Sierra Leone ordered a “lockdown” for the eastern district of Kono on Wednesday after health workers sent there to investigate an alarming spike in deaths from Ebola uncovered a grim scene: piles of bodies, overwhelmed medical personnel and exhausted burial teams.
"In 11 days, two teams buried 87 bodies, including a nurse, an ambulance driver and a janitor who had been drafted into removing bodies piled up at the only area hospital," the World Health Organization (WHO) said in a statement Wednesday night.
Olu Olushayo, an official with WHO's Ebola-response team, said they had exhausted resources in countering the spread of Ebola in Kono. "Our team met heroic doctors and nurses at their wits’ end, exhausted burial teams and lab techs, all doing the best they could, but they simply ran out of resources and were overrun with gravely ill people," Olushayo said.

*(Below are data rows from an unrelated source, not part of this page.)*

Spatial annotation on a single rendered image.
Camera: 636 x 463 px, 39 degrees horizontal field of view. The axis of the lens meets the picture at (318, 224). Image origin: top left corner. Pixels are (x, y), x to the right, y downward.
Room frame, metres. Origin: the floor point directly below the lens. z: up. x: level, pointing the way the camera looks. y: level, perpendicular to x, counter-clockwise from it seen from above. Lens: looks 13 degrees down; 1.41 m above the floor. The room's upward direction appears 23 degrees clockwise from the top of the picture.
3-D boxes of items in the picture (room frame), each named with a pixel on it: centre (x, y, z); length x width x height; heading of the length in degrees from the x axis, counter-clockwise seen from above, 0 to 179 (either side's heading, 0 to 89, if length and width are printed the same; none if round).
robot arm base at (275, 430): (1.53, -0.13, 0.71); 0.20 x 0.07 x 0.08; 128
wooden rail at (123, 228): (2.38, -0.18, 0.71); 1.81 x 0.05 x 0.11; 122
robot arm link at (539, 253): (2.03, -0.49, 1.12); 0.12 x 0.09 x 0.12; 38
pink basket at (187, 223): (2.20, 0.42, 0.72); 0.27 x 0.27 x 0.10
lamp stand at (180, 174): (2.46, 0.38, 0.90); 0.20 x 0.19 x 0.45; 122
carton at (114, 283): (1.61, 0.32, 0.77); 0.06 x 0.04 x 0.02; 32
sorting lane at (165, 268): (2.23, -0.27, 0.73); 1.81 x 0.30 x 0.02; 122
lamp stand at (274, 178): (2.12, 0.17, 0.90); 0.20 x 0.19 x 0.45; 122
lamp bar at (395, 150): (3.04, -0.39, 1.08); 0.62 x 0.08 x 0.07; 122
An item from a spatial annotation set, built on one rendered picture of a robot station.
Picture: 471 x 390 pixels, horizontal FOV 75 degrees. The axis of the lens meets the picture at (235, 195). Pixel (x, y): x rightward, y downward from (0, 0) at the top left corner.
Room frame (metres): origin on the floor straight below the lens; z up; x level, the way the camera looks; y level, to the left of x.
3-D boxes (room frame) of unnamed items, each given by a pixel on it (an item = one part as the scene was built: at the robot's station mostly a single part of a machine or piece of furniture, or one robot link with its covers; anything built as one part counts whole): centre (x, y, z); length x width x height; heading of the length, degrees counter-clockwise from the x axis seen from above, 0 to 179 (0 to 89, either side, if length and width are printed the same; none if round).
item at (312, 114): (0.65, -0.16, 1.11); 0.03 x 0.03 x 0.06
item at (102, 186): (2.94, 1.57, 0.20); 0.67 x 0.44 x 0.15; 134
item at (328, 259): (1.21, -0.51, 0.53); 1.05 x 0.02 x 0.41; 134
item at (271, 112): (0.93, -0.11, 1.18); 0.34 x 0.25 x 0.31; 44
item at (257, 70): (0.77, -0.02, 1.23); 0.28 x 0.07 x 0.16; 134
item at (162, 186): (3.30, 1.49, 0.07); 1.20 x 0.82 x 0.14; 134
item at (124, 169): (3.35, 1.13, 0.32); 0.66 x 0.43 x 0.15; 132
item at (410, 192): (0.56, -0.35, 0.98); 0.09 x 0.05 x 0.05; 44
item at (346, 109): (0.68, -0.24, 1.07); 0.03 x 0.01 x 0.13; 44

In the five days before the WHO team arrived on the scene, 25 people had died in a makeshift Ebola ward, a cordoned-off section of the hospital in Kono. The body of an Ebola victim carries its heaviest viral load right after death, so the corpses are a dangerous source of contagion. Authorities hope the two-week lockdown in Kono, in effect until Dec. 23, will contain transmission of the virus, which was confirmed in seven people in the area on Tuesday.
WHO quoted a dire warning from Amara Jambai, Sierra Leone's director of disease prevention and control. "We are only seeing the ears of the hippo," he said, using a local proverb similar to "the tip of the iceberg" to describe his fear of the Ebola cases that remain to be discovered.
People will be permitted to travel within Kono, but no one will be allowed to enter or leave, Emmanuel Lebbie, a local official of the Independent Media Commission, told The Associated Press. In September, Sierra Leone ordered a nationwide lockdown for three days. Authorities kept people inside their homes as health care workers went door-to-door handing out information about Ebola and uncovering new cases.
More than 6,000 people have died from Ebola in West Africa over the last year, including more than 1,500 in Sierra Leone since June. By the end of November, the virus had infected 622 health care workers in West Africa and killed 346 of them, according to WHO figures.
The WHO's latest data on the epidemic, published on Wednesday, do not reflect the recent discovery in Kono. The WHO figures show 24 cases reported in the district in the week leading up to Dec. 7. Sierra Leone recently overtook neighboring Liberia as the country with the highest number of Ebola cases, recording 7,897 cases since the epidemic was first identified earlier this year.
Many more cases go unreported, a problem that is "exacerbated when under-resourced front-line workers are unable to reach remote areas to get the truth from reluctant villagers," the WHO said in a statement. In Kono, health surveillance officers had no vehicles, so the WHO and the U.S. Centers for Disease Control and Prevention (CDC) rushed rugged trucks to the scene. WHO and the CDC are working with the Sierra Leone National Ebola Response Center and the country's Ministry of Health and Sanitation to contain the outbreak.
The surge of Ebola deaths in Kono is a worrying sign of the epidemic’s persistence. The outbreak began in December 2013 in Guinea, in a region bordering Sierra Leone and Liberia, and quickly spread to capital cities in all three West African nations. Previous outbreaks had been contained in isolated villages in the rain forests of Central Africa.
Also Wednesday, Sierra Leone's junior doctors continued their strike for a third day, demanding better medical care should they contract the Ebola virus.